Instructions to follow
Look below for the line that contains "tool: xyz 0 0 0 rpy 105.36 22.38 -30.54", then copy it and each following line exactly, through and including the line that contains "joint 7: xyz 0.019".
(Extracted records)
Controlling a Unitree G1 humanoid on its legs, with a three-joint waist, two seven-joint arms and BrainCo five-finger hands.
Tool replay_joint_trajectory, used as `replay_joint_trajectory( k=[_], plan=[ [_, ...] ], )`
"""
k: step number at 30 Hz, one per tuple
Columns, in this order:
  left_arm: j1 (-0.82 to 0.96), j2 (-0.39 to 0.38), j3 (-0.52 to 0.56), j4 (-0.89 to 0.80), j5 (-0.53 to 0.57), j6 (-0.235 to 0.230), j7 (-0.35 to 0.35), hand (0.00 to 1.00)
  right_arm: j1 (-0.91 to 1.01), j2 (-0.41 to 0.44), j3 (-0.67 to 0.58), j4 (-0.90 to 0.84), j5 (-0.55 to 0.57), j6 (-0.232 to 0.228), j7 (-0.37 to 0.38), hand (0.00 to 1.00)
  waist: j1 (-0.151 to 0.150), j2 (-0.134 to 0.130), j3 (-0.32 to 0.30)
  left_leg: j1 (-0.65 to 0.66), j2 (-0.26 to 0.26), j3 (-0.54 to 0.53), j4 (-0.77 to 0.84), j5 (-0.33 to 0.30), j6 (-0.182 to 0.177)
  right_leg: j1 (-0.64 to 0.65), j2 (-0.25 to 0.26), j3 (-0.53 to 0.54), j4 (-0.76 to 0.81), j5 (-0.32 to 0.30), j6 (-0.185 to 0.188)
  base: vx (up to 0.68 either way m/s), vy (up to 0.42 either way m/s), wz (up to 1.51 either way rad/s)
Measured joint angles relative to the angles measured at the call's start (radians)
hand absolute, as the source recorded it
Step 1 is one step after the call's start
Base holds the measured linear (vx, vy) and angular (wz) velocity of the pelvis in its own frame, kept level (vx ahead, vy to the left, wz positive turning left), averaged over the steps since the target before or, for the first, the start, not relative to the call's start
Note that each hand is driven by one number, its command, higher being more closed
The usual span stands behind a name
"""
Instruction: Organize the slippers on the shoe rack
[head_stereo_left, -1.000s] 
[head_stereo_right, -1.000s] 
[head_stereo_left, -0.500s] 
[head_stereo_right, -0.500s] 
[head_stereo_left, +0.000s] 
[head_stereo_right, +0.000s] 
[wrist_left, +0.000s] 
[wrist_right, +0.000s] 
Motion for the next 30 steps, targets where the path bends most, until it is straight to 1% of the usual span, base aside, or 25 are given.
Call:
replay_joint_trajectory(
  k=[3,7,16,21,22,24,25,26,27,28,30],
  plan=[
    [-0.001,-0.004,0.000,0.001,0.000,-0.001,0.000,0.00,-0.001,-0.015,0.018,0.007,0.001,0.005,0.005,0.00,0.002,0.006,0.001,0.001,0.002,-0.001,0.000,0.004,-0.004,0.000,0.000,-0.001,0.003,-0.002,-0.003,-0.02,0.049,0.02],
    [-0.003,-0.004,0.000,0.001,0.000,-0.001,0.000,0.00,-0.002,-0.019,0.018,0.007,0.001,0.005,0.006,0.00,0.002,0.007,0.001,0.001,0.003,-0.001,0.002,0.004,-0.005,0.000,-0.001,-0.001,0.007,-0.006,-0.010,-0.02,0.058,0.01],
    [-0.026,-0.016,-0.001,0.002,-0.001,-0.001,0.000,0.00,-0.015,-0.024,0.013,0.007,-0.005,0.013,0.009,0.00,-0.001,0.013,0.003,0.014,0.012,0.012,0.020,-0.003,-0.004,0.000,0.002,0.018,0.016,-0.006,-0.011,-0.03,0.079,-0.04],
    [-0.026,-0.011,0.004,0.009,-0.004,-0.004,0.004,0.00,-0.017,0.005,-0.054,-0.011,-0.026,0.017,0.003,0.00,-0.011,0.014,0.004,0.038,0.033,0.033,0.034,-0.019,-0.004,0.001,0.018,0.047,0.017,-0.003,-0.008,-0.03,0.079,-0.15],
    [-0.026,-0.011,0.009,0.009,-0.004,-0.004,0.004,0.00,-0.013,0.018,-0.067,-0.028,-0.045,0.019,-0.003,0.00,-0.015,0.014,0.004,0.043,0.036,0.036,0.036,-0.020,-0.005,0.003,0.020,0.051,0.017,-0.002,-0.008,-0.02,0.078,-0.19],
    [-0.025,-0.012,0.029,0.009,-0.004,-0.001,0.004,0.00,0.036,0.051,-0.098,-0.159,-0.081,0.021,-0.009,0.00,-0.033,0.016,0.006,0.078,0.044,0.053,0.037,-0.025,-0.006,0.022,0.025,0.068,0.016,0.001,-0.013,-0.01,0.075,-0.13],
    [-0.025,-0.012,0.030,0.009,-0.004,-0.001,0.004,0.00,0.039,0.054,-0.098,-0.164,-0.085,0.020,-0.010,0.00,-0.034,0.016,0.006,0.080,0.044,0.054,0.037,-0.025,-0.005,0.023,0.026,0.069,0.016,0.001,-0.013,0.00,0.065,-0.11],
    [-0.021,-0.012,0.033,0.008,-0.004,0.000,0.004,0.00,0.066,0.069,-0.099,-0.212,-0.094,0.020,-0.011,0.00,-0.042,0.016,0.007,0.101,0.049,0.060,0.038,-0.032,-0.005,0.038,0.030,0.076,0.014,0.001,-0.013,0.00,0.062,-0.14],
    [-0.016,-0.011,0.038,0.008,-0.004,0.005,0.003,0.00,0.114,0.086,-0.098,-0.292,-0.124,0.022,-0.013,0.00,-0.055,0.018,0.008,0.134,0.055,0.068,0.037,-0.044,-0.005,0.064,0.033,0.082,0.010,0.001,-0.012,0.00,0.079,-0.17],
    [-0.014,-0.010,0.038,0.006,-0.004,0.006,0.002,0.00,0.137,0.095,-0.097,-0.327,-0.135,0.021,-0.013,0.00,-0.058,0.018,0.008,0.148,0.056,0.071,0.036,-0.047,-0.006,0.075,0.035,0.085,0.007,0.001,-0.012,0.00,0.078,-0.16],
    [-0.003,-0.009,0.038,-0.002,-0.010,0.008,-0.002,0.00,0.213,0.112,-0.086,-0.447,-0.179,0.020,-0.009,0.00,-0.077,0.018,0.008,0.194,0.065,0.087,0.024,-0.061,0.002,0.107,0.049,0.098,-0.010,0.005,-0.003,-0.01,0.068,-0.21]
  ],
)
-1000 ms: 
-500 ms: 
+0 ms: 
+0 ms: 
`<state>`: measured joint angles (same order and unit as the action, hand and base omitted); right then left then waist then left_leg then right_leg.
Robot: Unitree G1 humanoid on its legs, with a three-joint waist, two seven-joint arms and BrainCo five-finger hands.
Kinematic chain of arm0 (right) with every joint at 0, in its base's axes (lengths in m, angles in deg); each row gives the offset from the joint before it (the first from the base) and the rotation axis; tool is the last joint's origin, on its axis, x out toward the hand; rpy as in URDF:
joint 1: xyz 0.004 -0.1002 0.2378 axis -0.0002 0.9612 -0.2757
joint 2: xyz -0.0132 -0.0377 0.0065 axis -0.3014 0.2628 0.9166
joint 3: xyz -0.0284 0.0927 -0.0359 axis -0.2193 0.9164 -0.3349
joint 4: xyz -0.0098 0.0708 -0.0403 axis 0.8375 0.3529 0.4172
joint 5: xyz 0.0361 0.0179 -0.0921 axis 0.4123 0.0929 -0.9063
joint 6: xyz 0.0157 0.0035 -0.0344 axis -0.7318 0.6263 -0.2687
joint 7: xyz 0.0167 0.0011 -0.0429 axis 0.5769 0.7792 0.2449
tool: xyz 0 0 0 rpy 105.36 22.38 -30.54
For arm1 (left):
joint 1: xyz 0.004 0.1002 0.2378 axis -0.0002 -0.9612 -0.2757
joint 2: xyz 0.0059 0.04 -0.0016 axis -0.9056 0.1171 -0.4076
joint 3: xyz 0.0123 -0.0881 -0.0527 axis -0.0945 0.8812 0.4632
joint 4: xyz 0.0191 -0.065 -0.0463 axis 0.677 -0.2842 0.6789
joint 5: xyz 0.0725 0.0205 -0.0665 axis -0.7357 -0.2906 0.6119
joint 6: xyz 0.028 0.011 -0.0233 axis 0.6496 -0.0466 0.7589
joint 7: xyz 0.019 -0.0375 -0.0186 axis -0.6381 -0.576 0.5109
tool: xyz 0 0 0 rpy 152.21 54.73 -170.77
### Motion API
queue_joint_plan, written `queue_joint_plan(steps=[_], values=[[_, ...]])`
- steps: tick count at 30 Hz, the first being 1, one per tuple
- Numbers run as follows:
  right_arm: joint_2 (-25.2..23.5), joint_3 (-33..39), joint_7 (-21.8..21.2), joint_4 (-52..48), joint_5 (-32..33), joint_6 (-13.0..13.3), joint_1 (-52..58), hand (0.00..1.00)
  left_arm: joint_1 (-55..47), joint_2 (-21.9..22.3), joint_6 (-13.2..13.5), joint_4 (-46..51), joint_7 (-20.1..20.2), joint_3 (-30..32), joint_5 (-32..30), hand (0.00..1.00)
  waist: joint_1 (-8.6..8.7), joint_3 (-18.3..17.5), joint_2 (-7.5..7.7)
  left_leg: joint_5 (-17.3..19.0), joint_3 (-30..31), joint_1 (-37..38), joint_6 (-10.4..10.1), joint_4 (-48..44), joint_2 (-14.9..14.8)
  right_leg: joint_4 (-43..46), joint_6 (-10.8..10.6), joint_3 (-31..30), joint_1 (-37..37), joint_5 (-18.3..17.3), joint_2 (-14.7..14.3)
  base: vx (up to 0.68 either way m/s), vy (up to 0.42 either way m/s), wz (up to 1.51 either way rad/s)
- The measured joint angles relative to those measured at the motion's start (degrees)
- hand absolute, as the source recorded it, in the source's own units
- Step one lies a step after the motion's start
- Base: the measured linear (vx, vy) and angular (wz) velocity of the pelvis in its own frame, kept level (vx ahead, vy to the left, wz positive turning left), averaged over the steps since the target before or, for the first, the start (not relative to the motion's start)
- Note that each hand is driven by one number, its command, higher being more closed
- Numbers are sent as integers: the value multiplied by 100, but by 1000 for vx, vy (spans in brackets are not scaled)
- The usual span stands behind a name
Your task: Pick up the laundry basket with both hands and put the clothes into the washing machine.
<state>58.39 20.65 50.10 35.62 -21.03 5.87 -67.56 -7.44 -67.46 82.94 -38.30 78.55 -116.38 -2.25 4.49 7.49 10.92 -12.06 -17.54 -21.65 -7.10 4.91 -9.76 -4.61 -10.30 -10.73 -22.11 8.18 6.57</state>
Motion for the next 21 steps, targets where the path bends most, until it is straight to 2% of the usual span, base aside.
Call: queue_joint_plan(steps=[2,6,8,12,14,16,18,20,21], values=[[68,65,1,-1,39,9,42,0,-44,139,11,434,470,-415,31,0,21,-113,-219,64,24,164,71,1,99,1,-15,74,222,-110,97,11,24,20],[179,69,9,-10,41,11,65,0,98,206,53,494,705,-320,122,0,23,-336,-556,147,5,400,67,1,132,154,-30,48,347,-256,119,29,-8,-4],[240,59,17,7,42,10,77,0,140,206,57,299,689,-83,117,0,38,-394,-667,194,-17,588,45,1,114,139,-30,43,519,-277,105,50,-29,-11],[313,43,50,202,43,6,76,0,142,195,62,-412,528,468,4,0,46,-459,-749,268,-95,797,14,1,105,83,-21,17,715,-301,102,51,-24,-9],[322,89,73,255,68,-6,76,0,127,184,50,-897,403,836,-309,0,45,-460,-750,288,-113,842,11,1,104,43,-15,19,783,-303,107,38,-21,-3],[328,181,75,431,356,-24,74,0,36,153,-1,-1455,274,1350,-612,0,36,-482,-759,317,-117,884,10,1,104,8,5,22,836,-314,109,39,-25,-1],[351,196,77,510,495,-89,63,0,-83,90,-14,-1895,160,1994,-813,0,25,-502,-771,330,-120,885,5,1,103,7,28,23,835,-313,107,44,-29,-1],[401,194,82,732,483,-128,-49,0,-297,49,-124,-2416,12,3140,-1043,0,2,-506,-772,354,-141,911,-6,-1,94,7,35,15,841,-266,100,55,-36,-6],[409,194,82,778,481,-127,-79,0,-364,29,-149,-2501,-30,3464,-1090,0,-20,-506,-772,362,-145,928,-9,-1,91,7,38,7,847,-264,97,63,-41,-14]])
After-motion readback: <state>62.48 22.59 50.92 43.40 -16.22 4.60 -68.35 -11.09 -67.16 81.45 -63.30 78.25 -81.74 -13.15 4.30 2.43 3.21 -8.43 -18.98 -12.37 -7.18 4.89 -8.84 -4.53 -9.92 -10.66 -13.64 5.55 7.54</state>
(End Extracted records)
Answer box
tool: xyz 0 0 0 rpy 105.36 22.38 -30.54
For arm1 (left):
joint 1: xyz 0.004 0.1002 0.2378 axis -0.0002 -0.9612 -0.2757
joint 2: xyz 0.0059 0.04 -0.0016 axis -0.9056 0.1171 -0.4076
joint 3: xyz 0.0123 -0.0881 -0.0527 axis -0.0945 0.8812 0.4632
joint 4: xyz 0.0191 -0.065 -0.0463 axis 0.677 -0.2842 0.6789
joint 5: xyz 0.0725 0.0205 -0.0665 axis -0.7357 -0.2906 0.6119
joint 6: xyz 0.028 0.011 -0.0233 axis 0.6496 -0.0466 0.7589
joint 7: xyz 0.019 -0.0375 -0.0186 axis -0.6381 -0.576 0.5109

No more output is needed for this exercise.